Jakarta — Sekretaris Jenderal PDI Perjuangan, Hasto Kristiyanto, menyatakan bahwa dirinya sudah mengetahui jauh-jauh hari bahwa ia akan dinyatakan bersalah dalam kasus suap yang melibatkan mantan calon legislatif PDIP, Harun Masiku, dan eks Komisioner KPU RI, Wahyu Setiawan.
“Sejak beberapa waktu lalu, bahkan sejak bulan April, saya sudah memperoleh informasi mengenai vonis yang berkisar antara 3,5 hingga 4 tahun,” ujar Hasto kepada media usai sidang di Pengadilan Negeri Jakarta Pusat, Jumat (25/7).

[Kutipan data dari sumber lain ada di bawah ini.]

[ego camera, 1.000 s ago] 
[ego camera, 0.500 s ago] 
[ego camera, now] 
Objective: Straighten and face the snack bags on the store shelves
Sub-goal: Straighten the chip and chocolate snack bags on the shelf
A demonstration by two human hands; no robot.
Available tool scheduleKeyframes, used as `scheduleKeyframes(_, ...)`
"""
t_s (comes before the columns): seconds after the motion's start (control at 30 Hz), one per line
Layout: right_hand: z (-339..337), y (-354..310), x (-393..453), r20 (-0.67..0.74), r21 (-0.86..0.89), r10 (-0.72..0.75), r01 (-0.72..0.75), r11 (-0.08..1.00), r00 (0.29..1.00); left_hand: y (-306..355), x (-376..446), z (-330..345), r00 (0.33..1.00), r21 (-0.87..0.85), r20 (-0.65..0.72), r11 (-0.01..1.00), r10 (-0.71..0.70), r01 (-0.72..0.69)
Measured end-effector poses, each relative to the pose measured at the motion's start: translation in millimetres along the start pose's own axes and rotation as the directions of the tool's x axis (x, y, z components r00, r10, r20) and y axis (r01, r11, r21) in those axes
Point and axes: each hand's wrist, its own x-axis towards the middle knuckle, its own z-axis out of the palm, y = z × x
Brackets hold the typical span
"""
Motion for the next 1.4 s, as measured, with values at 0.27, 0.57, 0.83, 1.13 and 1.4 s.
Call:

Vonis terhadap Hasto Kristiyanto akhirnya dijatuhkan oleh Hakim Rios Rahmanto pada Jumat (27/7/2025), yang memutuskan hukuman 3 tahun 6 bulan penjara bagi Hasto karena terbukti ikut serta dalam tindak pidana suap dalam proses pergantian antarwaktu (PAW) anggota DPR RI periode 2019–2024.
Meski dinyatakan bersalah, hukuman tersebut lebih ringan dari tuntutan jaksa Komisi Pemberantasan Korupsi (KPK) yang menuntut 7 tahun penjara dan denda Rp600 juta subsider 6 bulan kurungan.
Pledoi: Menggugat Keadilan
Dalam pembelaannya di persidangan, Hasto Kristiyanto menyampaikan pledoi dengan tema “Menggugat Keadilan”. Ia menegaskan bahwa proses hukum yang menjeratnya tidak lepas dari dinamika politik nasional.
“Kasus ini sangat berkaitan dengan posisi saya di partai dan momentum konsolidasi menjelang Kongres PDI Perjuangan. Sejak awal sudah muncul isu bahwa akan ada yang mencoba mengganggu stabilitas partai,” tegasnya.
Ia menilai, langkah-langkah hukum yang dikenakan terhadapnya memiliki dimensi politik yang kuat, khususnya karena posisinya sebagai tokoh penting partai pemenang pemilu.
Mimpi Baru: Menjadi Pengacara Rakyat
Meski tengah menjalani masa sulit, Hasto Kristiyanto mengungkapkan bahwa proses ini membuka jalan baru dalam hidupnya. Ia mengaku telah diterima sebagai mahasiswa S1 Ilmu Hukum, dan memiliki cita-cita menjadi pengacara yang membela wong cilik—istilah untuk rakyat kecil atau masyarakat bawah.
“Saya ingin mengikuti jejak tokoh-tokoh seperti Mas Febri, Pak Maqdir, Prof Todung, Bung Ronny, dan para penasihat hukum lainnya yang konsisten membela keadilan. Saya ingin jadi pembela mereka yang tertindas oleh kekuasaan,” jelas Hasto Kristiyanto dengan penuh semangat.
Ia menambahkan bahwa banyak rakyat kecil menjadi korban dari sistem hukum yang tidak adil, dan ia ingin berada di garis depan perjuangan hukum untuk membela mereka.
Reaksi Publik dan Catatan Politik
Kasus ini menjadi sorotan karena menyangkut nama besar dalam politik nasional dan menguak kembali bayang-bayang buron Harun Masiku, yang hingga kini belum tertangkap. Banyak pihak menilai bahwa proses hukum terhadap Hasto Kristiyanto menjadi bagian dari dinamika politik yang lebih besar.
Namun sebagian pengamat juga menilai bahwa keputusan hakim telah melalui proses hukum yang sah dan dapat menjadi preseden bagi penanganan kasus serupa ke depan.
Sementara itu, pihak PDIP belum memberikan pernyataan resmi terkait langkah politik selanjutnya, namun sejumlah elite internal partai menyatakan dukungan moral terhadap Hasto dan menegaskan bahwa konsolidasi partai tetap berjalan sesuai rencana.
Kesimpulan:
Vonis 3,5 tahun terhadap Hasto Kristiyanto bukan hanya babak baru dalam kasus Harun Masiku, tetapi juga membuka lembaran baru bagi Hasto pribadi. Ia tidak hanya menerima keputusan hukum, tetapi juga mengarahkan dirinya untuk menjadi pejuang keadilan bagi rakyat kecil.
Transformasi dari seorang elit partai menjadi calon pembela hukum rakyat merupakan langkah yang jarang terjadi di tengah politik yang keras. Waktu akan membuktikan apakah tekad Hasto Kristiyanto menjadi pengacara wong cilik akan benar-benar terwujud atau hanya menjadi bagian dari narasi politik pasca vonis.